CADF is crucial and significant for application security as it offers a standard method to capture, share, and analyze audit data in cloud environments. It supports monitoring and confirming the security controls and policies of their apps and resources for cloud providers and users. Following are the ways in which CADF events can help enterprises.
Disaster Recovery: CADF can assist with disaster recovery by offering a consistent and thorough record of the activities that took place before, during, and after a disaster. With the aid of this, the disaster’s cause can be found, its effects can be evaluated, normal activities may be resumed, and similar disasters can be avoided in the future. For instance, CADF can offer information about who, what, when, where, why, and how an incident occurred if a cloud application is subject to a data breach or a denial-of-service attack.
Incident Analysis and Response: By offering a standard format and interface for gathering and requesting audit data from various sources and domains, CADF can aid in incident investigation and response. This can aid in correlating and grouping the events, finding anomalies, gauging their severity, and choosing the best course of action. For instance, CADF can offer measurements and indicators of an event and its effects on the quality of service if a cloud application encounters a performance decrease or configuration error.
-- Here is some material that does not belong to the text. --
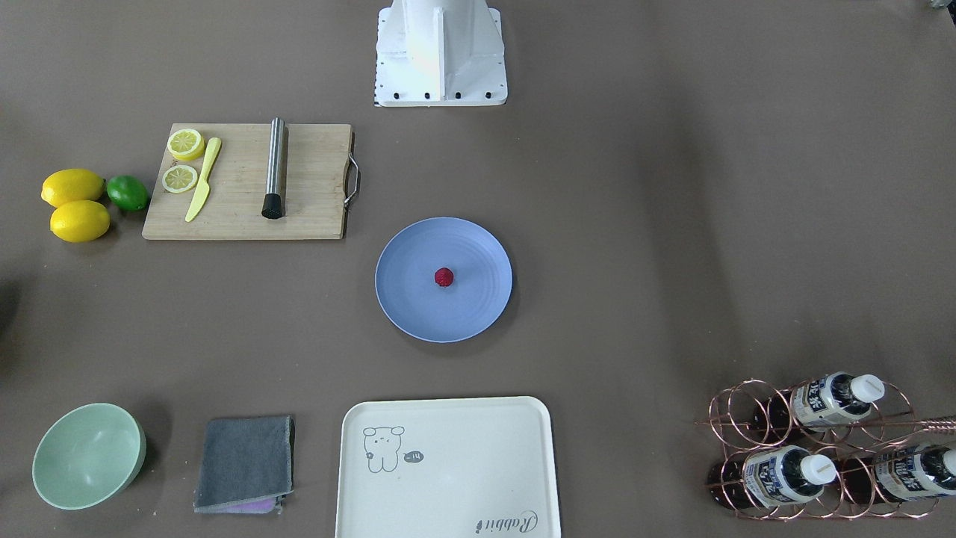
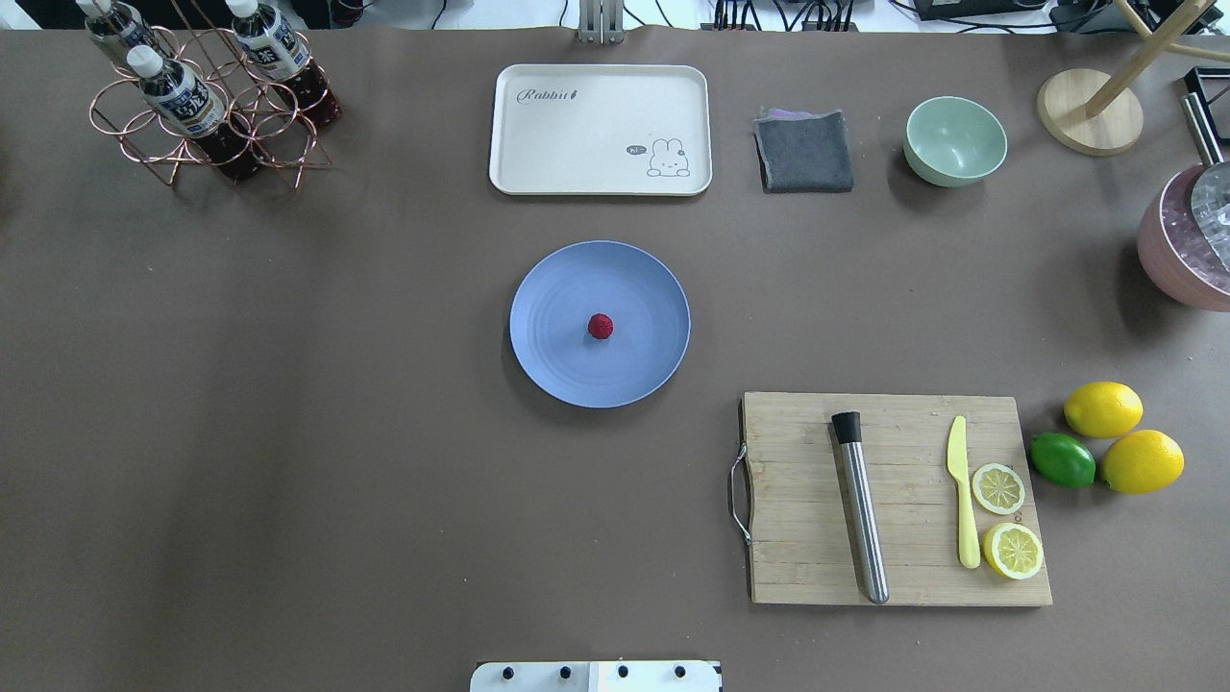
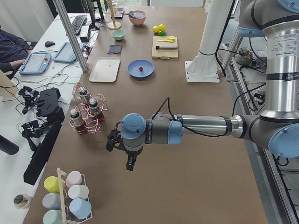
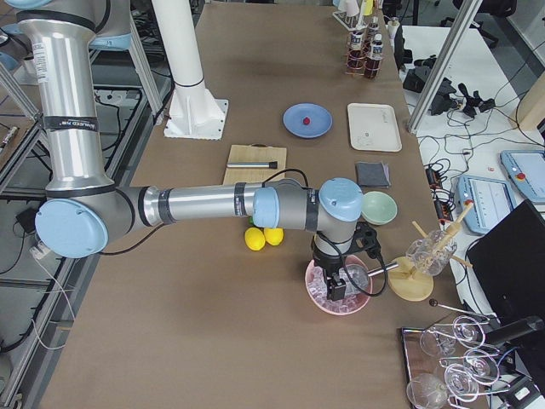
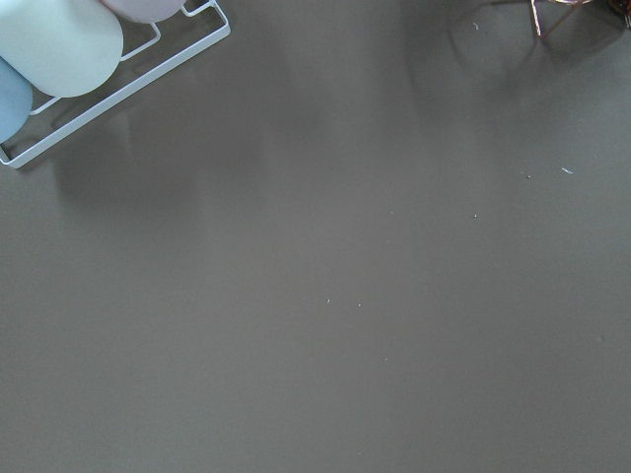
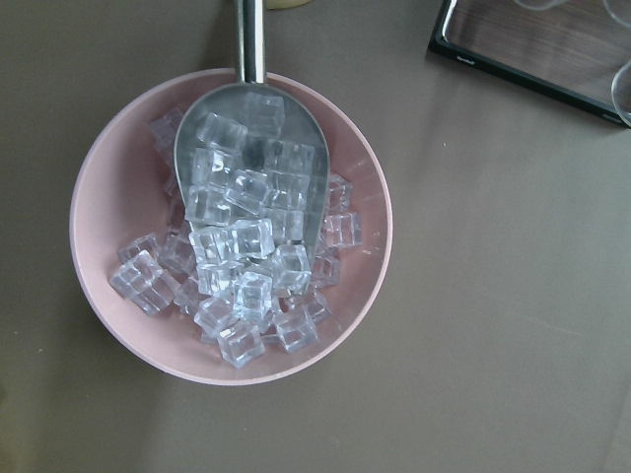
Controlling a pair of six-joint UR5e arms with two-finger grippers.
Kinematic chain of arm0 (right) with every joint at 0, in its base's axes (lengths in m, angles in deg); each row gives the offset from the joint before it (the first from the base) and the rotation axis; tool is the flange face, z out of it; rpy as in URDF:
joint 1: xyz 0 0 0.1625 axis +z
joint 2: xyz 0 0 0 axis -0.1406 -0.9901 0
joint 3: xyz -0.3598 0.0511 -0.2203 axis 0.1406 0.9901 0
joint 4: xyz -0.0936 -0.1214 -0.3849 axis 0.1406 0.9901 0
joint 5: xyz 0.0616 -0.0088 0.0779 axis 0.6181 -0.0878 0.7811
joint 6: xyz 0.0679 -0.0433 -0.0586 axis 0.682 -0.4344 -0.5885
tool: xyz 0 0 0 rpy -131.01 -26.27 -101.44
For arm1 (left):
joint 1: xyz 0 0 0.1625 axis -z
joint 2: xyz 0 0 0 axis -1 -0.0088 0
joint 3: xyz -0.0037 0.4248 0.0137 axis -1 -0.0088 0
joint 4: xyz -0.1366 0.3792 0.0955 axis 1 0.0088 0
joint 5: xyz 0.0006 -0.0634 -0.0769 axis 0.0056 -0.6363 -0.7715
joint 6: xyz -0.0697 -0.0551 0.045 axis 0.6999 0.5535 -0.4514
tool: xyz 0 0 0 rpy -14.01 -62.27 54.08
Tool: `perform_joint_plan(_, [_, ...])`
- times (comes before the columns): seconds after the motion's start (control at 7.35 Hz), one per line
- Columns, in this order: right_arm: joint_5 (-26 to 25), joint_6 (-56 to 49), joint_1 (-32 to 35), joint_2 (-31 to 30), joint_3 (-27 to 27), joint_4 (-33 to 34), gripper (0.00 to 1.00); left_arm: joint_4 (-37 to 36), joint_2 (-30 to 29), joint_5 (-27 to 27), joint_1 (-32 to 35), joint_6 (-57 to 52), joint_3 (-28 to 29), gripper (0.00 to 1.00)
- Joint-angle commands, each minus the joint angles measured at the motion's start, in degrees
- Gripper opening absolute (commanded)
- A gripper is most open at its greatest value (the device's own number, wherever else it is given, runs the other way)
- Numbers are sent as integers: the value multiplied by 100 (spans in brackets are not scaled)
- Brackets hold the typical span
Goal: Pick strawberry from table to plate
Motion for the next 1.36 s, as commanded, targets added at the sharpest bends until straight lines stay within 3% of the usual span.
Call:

Proactively Detecting Anomalous Behavior from Events: By offering a rich collection of attributes and tags that may be used to categorize and filter the events based on different criteria, CADF can assist with proactively detecting aberrant behaviour from events. Applying machine learning and analytics approaches to spot patterns and trends, establishing alerts and notifications, and building customized logs and reports can all benefit from this. For instance, if a cloud service has a potential vulnerability or compliance problem, CADF can offer details about the resources used, the actions taken, the results seen, and the circumstances surrounding the event.
This standard defines a way to attach domain-specific identifiers, event classification values, and tags that can be used to dynamically generate customized logs and reports for cloud subscribers or customers. It also includes a robust query interface that can be extended to reflect the distinct resources of each provider. Furthermore, CADF has the capability of real-time performance metering and monitoring, which may be utilized to guarantee customer quality of service, going beyond log-based monthly audits.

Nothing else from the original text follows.